Exercise >>
All of the entries below need to be repeated exactly.

Data for this exercise >>
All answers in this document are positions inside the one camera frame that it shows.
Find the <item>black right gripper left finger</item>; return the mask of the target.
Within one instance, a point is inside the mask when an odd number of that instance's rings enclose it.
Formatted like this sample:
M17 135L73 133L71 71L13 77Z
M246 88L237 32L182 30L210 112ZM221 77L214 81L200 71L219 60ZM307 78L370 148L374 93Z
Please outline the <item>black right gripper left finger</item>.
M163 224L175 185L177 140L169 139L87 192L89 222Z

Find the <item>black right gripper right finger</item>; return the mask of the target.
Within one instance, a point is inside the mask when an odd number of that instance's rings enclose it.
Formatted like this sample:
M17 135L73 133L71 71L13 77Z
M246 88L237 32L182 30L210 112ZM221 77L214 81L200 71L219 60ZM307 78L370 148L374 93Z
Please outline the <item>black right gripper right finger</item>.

Solution for this exercise >>
All answers in this document are positions inside the one camera frame that it shows.
Find the <item>black right gripper left finger</item>; return the mask of the target.
Within one instance, a point is inside the mask when an odd number of that instance's rings enclose it.
Formatted like this sample:
M17 135L73 133L71 71L13 77Z
M246 88L237 32L182 30L210 112ZM221 77L214 81L200 71L219 60ZM307 78L370 148L374 93Z
Please outline the <item>black right gripper left finger</item>.
M163 224L175 185L177 140L169 139L87 192L89 222Z

Find the <item>black right gripper right finger</item>; return the mask of the target.
Within one instance, a point is inside the mask when an odd number of that instance's rings enclose it.
Formatted like this sample:
M17 135L73 133L71 71L13 77Z
M246 88L237 32L182 30L210 112ZM221 77L214 81L200 71L219 60ZM307 78L370 148L374 93Z
Please outline the <item>black right gripper right finger</item>.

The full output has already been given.